(Data excerpts)
Start of Block
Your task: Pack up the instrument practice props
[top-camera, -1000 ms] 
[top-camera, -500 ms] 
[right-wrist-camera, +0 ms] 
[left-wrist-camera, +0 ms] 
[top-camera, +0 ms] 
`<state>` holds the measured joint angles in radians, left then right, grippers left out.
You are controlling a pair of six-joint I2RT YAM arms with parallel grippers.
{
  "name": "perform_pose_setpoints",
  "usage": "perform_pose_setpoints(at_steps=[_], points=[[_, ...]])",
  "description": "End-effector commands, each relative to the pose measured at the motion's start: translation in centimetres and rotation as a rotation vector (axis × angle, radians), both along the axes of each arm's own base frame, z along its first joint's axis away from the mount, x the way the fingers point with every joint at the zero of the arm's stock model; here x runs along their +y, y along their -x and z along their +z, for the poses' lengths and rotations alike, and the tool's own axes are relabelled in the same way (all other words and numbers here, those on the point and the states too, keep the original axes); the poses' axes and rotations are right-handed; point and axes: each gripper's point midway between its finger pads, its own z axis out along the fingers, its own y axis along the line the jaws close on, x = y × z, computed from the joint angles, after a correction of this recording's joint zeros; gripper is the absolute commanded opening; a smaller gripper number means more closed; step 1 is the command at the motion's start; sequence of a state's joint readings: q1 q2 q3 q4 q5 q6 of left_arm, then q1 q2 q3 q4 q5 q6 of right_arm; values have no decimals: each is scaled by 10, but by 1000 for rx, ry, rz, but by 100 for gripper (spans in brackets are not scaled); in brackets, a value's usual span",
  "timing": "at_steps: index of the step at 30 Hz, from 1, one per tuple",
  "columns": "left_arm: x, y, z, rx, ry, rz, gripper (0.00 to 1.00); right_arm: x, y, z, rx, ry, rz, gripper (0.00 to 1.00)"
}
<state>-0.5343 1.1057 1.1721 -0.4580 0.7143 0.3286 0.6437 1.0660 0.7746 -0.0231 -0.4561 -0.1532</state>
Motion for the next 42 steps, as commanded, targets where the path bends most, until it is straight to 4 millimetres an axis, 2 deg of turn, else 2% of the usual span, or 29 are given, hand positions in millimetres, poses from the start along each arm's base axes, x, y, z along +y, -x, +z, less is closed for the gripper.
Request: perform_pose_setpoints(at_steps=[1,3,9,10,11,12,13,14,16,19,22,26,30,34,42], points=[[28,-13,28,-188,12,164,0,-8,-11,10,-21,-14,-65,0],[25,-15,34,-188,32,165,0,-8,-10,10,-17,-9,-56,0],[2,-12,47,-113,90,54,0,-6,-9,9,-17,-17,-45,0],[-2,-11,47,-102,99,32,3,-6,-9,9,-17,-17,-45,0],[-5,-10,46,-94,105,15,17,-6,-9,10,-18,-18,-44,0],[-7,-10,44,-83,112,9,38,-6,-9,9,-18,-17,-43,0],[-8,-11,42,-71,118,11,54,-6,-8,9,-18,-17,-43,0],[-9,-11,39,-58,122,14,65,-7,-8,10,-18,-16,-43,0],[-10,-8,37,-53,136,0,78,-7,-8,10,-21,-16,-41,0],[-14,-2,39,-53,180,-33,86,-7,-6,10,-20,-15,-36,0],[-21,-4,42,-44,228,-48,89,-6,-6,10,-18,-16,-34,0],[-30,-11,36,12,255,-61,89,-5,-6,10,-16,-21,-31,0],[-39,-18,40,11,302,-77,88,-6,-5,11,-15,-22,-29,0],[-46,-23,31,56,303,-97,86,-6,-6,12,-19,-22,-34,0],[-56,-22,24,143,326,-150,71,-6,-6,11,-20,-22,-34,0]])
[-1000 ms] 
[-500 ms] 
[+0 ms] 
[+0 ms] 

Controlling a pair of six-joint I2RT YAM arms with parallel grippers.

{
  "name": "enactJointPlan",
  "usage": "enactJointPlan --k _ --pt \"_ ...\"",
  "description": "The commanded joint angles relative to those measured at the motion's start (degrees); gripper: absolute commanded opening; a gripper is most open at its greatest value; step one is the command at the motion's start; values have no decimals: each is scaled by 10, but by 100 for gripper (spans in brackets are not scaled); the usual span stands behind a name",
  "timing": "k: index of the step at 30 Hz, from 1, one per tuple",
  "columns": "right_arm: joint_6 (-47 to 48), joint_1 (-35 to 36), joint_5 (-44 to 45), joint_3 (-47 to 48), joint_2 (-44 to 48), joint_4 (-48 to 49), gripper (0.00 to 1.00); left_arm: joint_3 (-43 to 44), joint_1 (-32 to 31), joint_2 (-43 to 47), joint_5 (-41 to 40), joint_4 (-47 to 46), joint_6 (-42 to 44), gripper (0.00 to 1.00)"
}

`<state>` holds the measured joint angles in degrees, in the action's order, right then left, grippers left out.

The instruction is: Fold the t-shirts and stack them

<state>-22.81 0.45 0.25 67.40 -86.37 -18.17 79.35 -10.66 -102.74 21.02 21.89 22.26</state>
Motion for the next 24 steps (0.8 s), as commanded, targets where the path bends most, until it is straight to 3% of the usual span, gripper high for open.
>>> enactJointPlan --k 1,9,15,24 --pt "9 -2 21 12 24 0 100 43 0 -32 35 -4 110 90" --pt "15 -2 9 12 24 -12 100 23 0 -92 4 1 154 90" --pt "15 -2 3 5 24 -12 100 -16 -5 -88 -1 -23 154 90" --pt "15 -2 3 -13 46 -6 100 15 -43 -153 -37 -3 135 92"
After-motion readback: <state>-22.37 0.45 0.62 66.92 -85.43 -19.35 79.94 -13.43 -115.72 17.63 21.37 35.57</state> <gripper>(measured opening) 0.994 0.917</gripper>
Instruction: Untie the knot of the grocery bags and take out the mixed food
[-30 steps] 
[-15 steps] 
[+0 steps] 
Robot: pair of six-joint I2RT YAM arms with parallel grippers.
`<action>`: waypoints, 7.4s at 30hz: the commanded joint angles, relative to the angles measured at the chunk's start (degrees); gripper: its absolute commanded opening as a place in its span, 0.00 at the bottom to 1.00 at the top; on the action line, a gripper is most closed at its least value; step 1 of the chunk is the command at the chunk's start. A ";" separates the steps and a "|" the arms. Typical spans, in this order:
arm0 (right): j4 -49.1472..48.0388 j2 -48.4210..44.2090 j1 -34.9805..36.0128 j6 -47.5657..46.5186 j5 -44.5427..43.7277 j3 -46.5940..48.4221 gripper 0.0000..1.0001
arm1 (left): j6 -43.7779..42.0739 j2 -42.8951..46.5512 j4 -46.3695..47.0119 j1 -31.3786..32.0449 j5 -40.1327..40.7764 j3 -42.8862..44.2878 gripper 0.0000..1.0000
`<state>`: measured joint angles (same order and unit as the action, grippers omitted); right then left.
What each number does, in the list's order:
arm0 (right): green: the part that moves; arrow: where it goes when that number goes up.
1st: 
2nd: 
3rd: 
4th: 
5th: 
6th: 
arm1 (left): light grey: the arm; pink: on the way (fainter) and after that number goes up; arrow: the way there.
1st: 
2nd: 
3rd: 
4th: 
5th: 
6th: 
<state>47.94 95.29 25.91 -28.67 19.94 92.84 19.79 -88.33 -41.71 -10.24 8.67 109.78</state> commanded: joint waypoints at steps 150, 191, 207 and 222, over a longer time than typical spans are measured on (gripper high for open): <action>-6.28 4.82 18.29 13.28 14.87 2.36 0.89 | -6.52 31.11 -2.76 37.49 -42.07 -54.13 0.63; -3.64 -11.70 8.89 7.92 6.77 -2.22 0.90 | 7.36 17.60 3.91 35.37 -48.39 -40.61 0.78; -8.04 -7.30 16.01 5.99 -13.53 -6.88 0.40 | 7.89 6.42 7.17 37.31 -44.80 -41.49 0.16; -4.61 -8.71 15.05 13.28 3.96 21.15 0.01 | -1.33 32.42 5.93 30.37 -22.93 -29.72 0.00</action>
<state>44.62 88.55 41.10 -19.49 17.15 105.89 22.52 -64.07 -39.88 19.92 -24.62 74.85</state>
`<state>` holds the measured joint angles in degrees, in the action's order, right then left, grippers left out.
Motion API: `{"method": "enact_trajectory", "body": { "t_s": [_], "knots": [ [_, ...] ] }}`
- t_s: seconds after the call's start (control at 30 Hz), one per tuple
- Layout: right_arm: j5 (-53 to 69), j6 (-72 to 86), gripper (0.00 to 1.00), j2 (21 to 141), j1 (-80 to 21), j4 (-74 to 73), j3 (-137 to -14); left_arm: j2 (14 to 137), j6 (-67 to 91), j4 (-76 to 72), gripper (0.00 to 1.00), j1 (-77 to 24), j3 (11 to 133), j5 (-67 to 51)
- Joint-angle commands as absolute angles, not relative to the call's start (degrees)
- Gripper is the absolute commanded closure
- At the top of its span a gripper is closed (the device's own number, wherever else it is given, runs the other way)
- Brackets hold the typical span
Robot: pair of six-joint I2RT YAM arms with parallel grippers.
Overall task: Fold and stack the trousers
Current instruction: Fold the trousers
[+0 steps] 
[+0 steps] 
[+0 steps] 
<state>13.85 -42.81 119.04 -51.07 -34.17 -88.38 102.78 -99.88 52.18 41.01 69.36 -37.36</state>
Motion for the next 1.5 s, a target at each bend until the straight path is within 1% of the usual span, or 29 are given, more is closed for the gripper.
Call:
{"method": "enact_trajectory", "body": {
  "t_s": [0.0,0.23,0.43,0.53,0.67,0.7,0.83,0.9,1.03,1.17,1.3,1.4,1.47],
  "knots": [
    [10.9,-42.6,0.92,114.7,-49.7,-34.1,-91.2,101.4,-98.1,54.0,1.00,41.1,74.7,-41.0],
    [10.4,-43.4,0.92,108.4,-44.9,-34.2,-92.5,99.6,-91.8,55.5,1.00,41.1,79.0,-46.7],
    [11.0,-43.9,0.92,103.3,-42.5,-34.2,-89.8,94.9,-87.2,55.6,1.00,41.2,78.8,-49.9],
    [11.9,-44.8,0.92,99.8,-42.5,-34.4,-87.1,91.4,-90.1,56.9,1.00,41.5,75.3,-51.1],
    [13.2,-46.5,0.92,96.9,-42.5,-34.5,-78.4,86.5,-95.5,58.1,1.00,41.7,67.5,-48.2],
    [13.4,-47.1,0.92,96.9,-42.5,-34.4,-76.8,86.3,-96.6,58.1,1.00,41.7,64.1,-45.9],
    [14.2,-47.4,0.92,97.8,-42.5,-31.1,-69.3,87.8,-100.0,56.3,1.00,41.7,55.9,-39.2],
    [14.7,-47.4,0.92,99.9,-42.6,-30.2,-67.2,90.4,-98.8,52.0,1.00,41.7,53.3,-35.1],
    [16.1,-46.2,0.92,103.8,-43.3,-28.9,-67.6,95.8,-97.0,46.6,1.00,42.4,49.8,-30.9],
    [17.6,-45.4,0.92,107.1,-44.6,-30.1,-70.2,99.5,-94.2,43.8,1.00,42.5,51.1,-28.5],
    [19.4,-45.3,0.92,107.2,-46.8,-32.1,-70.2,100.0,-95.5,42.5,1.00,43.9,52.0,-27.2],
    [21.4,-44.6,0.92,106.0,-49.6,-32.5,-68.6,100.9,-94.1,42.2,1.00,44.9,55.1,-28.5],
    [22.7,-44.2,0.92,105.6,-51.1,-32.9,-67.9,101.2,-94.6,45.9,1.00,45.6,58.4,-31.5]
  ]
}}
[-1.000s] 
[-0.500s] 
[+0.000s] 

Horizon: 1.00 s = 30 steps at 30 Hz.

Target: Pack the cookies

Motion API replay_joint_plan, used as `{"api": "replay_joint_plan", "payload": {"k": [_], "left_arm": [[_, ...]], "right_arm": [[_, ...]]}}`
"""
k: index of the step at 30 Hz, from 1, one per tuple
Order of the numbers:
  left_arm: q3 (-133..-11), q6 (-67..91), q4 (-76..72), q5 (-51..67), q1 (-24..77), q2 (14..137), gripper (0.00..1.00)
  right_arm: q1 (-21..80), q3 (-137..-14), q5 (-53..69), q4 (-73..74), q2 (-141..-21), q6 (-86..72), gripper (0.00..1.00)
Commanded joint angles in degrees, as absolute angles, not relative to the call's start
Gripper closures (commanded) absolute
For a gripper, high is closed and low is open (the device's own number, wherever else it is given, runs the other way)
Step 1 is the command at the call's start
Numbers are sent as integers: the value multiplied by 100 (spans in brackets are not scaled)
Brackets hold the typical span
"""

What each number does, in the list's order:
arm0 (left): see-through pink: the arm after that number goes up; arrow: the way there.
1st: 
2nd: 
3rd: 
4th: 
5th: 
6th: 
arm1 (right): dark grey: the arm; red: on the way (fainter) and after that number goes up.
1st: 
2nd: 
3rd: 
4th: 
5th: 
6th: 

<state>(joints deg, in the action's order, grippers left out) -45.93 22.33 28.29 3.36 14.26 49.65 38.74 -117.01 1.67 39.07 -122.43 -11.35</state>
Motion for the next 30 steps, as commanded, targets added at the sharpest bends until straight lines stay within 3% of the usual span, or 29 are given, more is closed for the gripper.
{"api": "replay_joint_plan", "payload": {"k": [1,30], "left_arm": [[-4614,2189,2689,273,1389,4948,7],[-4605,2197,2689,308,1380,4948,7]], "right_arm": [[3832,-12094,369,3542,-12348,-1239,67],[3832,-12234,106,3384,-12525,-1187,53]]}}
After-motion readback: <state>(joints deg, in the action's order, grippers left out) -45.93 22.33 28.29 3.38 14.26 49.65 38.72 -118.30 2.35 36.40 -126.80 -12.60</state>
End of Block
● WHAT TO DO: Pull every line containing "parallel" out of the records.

● REPLY:
You are controlling a pair of six-joint I2RT YAM arms with parallel grippers.
Controlling a pair of six-joint I2RT YAM arms with parallel grippers.
Robot: pair of six-joint I2RT YAM arms with parallel grippers.
Robot: pair of six-joint I2RT YAM arms with parallel grippers.

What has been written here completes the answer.